EXERCISE DESCRIPTION: Below are records to be transcribed exactly; any pictures should be left out.

ENTRIES SHOWN:
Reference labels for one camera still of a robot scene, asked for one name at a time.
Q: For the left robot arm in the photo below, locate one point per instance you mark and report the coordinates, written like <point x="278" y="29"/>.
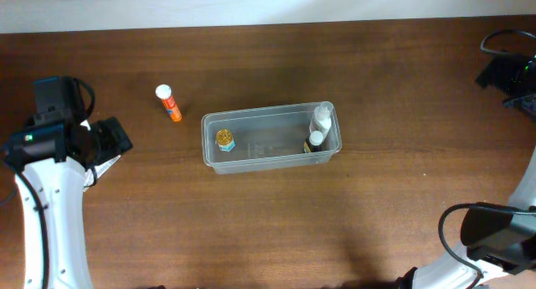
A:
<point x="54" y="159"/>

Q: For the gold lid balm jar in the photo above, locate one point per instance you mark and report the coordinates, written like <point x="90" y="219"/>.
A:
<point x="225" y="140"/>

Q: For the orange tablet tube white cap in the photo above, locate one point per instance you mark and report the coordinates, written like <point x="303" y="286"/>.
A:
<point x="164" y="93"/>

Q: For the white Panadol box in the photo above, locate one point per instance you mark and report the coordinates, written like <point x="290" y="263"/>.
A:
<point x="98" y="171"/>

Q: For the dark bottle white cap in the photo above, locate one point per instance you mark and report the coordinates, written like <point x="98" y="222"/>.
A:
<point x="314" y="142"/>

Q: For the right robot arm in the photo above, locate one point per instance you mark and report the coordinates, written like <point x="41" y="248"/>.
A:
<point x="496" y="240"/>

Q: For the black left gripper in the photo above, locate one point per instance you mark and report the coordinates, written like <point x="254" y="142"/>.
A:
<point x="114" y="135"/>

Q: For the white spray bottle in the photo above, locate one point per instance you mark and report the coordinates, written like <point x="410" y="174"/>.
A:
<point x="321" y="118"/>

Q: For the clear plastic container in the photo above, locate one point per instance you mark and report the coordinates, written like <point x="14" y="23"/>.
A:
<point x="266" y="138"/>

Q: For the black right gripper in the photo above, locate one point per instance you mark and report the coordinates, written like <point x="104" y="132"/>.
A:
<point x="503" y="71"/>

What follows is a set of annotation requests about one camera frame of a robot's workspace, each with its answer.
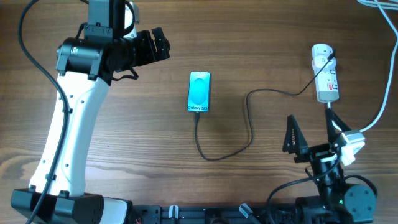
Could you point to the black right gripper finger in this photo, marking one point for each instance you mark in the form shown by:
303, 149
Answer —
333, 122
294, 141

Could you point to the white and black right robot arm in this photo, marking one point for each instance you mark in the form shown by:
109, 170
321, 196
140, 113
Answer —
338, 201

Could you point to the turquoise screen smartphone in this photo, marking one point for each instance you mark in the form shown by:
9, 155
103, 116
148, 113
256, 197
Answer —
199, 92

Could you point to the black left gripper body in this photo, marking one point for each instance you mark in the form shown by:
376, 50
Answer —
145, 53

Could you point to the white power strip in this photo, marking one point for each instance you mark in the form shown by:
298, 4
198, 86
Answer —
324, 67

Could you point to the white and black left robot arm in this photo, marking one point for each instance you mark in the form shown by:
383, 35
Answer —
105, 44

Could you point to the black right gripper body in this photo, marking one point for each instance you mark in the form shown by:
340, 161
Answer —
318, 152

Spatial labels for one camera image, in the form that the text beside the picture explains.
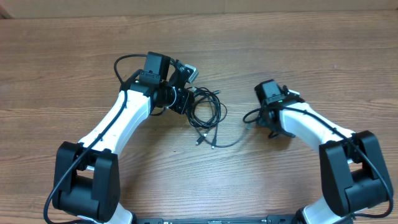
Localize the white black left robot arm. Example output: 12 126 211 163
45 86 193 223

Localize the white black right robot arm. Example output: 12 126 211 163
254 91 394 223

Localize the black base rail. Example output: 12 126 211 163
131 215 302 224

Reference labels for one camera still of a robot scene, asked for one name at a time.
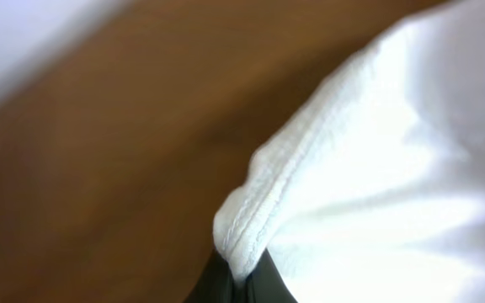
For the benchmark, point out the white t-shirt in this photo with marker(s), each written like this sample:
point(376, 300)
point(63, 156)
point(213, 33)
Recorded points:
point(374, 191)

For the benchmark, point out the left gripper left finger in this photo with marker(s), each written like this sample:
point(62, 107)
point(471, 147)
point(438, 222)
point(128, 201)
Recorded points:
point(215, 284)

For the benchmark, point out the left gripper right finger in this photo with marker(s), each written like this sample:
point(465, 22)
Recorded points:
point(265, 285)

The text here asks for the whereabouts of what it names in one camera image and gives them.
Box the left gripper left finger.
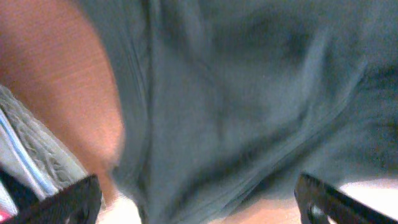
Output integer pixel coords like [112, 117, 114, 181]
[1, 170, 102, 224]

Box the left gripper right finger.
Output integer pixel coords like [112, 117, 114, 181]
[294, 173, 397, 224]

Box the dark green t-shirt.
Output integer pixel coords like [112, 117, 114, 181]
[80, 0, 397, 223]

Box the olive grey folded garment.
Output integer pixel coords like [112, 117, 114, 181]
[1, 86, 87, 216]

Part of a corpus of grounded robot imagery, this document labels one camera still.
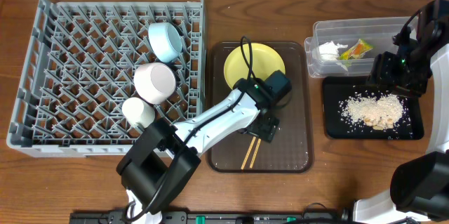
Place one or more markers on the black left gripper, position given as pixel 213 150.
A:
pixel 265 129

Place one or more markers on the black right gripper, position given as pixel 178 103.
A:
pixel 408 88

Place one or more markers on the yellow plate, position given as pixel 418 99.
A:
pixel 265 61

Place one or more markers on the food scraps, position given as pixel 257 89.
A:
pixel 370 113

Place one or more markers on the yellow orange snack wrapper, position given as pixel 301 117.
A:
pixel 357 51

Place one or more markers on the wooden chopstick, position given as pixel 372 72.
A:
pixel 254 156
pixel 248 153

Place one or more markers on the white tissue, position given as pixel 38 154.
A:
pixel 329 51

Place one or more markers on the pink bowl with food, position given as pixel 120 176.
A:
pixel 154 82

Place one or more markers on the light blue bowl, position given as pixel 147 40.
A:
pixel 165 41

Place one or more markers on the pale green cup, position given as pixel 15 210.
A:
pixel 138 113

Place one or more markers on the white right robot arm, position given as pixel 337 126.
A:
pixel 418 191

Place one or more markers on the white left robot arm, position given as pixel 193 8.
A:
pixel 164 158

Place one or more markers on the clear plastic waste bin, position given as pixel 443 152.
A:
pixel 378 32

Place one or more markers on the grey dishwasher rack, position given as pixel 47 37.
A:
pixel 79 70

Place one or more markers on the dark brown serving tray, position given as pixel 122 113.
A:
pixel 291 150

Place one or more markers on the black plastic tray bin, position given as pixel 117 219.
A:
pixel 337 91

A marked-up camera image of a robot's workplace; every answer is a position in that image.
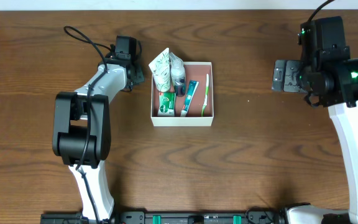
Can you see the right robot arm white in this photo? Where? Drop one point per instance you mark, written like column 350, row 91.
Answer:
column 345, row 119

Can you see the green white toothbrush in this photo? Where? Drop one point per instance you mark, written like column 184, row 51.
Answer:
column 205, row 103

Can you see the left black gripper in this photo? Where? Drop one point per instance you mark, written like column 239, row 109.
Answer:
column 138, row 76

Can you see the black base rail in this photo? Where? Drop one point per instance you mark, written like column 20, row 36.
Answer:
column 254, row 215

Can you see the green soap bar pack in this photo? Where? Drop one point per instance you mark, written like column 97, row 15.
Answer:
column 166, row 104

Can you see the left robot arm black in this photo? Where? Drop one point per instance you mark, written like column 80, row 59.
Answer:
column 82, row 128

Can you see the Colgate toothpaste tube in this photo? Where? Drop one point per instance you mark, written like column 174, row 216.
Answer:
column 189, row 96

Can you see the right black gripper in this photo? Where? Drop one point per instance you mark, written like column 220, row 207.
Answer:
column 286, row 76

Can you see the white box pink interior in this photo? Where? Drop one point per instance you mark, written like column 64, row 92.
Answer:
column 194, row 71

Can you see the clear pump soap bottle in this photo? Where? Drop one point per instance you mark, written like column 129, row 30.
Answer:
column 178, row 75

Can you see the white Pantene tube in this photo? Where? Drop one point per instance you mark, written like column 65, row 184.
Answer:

RESPONSE TO THIS EXERCISE:
Reference labels for one camera still of a robot scene, asked for one name at a time.
Q: For the left robot arm in the photo below, locate one point per instance you mark and report the coordinates, written like <point x="278" y="29"/>.
A:
<point x="54" y="159"/>

Q: For the gold lid balm jar in the photo above, locate one point per instance you mark and report the coordinates, written like <point x="90" y="219"/>.
A:
<point x="225" y="140"/>

Q: For the orange tablet tube white cap in the photo above, locate one point per instance you mark and report the coordinates, written like <point x="303" y="286"/>.
A:
<point x="164" y="93"/>

Q: For the white Panadol box in the photo above, locate one point per instance you mark and report the coordinates, written like <point x="290" y="263"/>.
A:
<point x="98" y="171"/>

Q: For the dark bottle white cap in the photo above, locate one point per instance you mark and report the coordinates, written like <point x="98" y="222"/>.
A:
<point x="314" y="142"/>

Q: For the right robot arm in the photo above, locate one point per instance you mark and report the coordinates, written like <point x="41" y="248"/>.
A:
<point x="496" y="240"/>

Q: For the black left gripper in the photo above, locate one point per instance you mark and report the coordinates, written like <point x="254" y="142"/>.
A:
<point x="114" y="135"/>

Q: For the white spray bottle in the photo above, locate one point per instance you mark and report the coordinates, written like <point x="410" y="174"/>.
A:
<point x="321" y="118"/>

Q: For the clear plastic container in the photo above, locate one point per instance you mark and report the coordinates, written like <point x="14" y="23"/>.
A:
<point x="266" y="138"/>

Q: For the black right gripper in the photo above, locate one point per instance you mark and report the coordinates, written like <point x="104" y="132"/>.
A:
<point x="503" y="71"/>

What follows is a set of annotation requests about one camera frame of a robot's workspace, each with its answer.
Could you point to the black right gripper finger in this photo, marking one point for each instance you mark in the form shown by:
303, 149
Answer —
333, 122
294, 141

Could you point to the white and black right robot arm in this photo, marking one point for each instance you mark in the form shown by:
109, 170
321, 196
140, 113
Answer —
338, 201

Could you point to the turquoise screen smartphone in this photo, marking one point for each instance you mark in the form shown by:
9, 155
103, 116
148, 113
256, 197
Answer —
199, 92

Could you point to the black left gripper body in this photo, marking one point for each instance you mark in the form shown by:
376, 50
Answer —
145, 53

Could you point to the white power strip in this photo, marking one point for each instance you mark in the form shown by:
298, 4
198, 86
Answer —
324, 67

Could you point to the white and black left robot arm in this photo, marking one point for each instance you mark in the form shown by:
383, 35
Answer —
105, 44

Could you point to the black right gripper body in this photo, marking one point for each instance you mark in the form shown by:
340, 161
Answer —
318, 152

Spatial labels for one camera image, in the form that the text beside the picture explains.
Localize the white black left robot arm. Example output: 12 126 211 163
45 86 193 223

Localize the white black right robot arm. Example output: 12 126 211 163
254 91 394 223

Localize the black base rail. Example output: 12 126 211 163
131 215 302 224

Reference labels for one camera still of a robot scene, asked for one name at a time.
For the benchmark, point out the white t-shirt in this photo with marker(s), each written like this sample:
point(376, 300)
point(63, 156)
point(213, 33)
Recorded points:
point(374, 191)

For the benchmark, point out the left gripper left finger in this photo with marker(s), each written like this sample:
point(62, 107)
point(471, 147)
point(438, 222)
point(128, 201)
Recorded points:
point(215, 284)

For the benchmark, point out the left gripper right finger in this photo with marker(s), each written like this sample:
point(465, 22)
Recorded points:
point(265, 285)

The text here asks for the whereabouts of what it names in one camera image and gives them.
Box the left gripper left finger.
Output integer pixel coords like [112, 117, 114, 181]
[1, 170, 102, 224]

Box the left gripper right finger.
Output integer pixel coords like [112, 117, 114, 181]
[294, 173, 397, 224]

Box the dark green t-shirt.
Output integer pixel coords like [112, 117, 114, 181]
[80, 0, 397, 223]

Box the olive grey folded garment.
Output integer pixel coords like [112, 117, 114, 181]
[1, 86, 87, 216]

Part of a corpus of grounded robot imagery, this document labels one camera still.
Place one or more markers on the black left gripper, position given as pixel 213 150.
A:
pixel 265 129

Place one or more markers on the black right gripper, position given as pixel 178 103.
A:
pixel 408 88

Place one or more markers on the yellow plate, position given as pixel 418 99.
A:
pixel 265 61

Place one or more markers on the food scraps, position given as pixel 257 89.
A:
pixel 370 113

Place one or more markers on the yellow orange snack wrapper, position given as pixel 301 117.
A:
pixel 357 51

Place one or more markers on the wooden chopstick, position given as pixel 372 72.
A:
pixel 254 156
pixel 248 153

Place one or more markers on the white tissue, position given as pixel 38 154.
A:
pixel 329 51

Place one or more markers on the pink bowl with food, position given as pixel 120 176.
A:
pixel 154 82

Place one or more markers on the light blue bowl, position given as pixel 147 40.
A:
pixel 165 41

Place one or more markers on the pale green cup, position given as pixel 15 210.
A:
pixel 138 113

Place one or more markers on the white right robot arm, position given as pixel 337 126.
A:
pixel 418 191

Place one or more markers on the white left robot arm, position given as pixel 193 8.
A:
pixel 164 158

Place one or more markers on the clear plastic waste bin, position given as pixel 443 152.
A:
pixel 378 32

Place one or more markers on the grey dishwasher rack, position given as pixel 47 37.
A:
pixel 79 70

Place one or more markers on the dark brown serving tray, position given as pixel 122 113.
A:
pixel 291 150

Place one or more markers on the black plastic tray bin, position given as pixel 117 219.
A:
pixel 337 91

A marked-up camera image of a robot's workplace; every answer is a position in that image.
Can you see the right robot arm white in this photo? Where? Drop one point per instance you mark, written like column 350, row 91.
Answer:
column 345, row 119

Can you see the green white toothbrush in this photo? Where? Drop one point per instance you mark, written like column 184, row 51.
Answer:
column 205, row 103

Can you see the left black gripper in this photo? Where? Drop one point per instance you mark, written like column 239, row 109.
Answer:
column 138, row 76

Can you see the black base rail in this photo? Where? Drop one point per instance you mark, written like column 20, row 36.
Answer:
column 254, row 215

Can you see the green soap bar pack in this photo? Where? Drop one point per instance you mark, written like column 97, row 15.
Answer:
column 166, row 104

Can you see the left robot arm black in this photo? Where? Drop one point per instance you mark, written like column 80, row 59.
Answer:
column 82, row 128

Can you see the Colgate toothpaste tube in this photo? Where? Drop one point per instance you mark, written like column 174, row 216.
Answer:
column 189, row 96

Can you see the right black gripper in this photo? Where? Drop one point per instance you mark, written like column 220, row 207.
Answer:
column 286, row 76

Can you see the white box pink interior in this photo? Where? Drop one point per instance you mark, written like column 64, row 92.
Answer:
column 194, row 71

Can you see the clear pump soap bottle in this photo? Where? Drop one point per instance you mark, written like column 129, row 30.
Answer:
column 178, row 75

Can you see the white Pantene tube in this photo? Where? Drop one point per instance you mark, written like column 65, row 184.
Answer:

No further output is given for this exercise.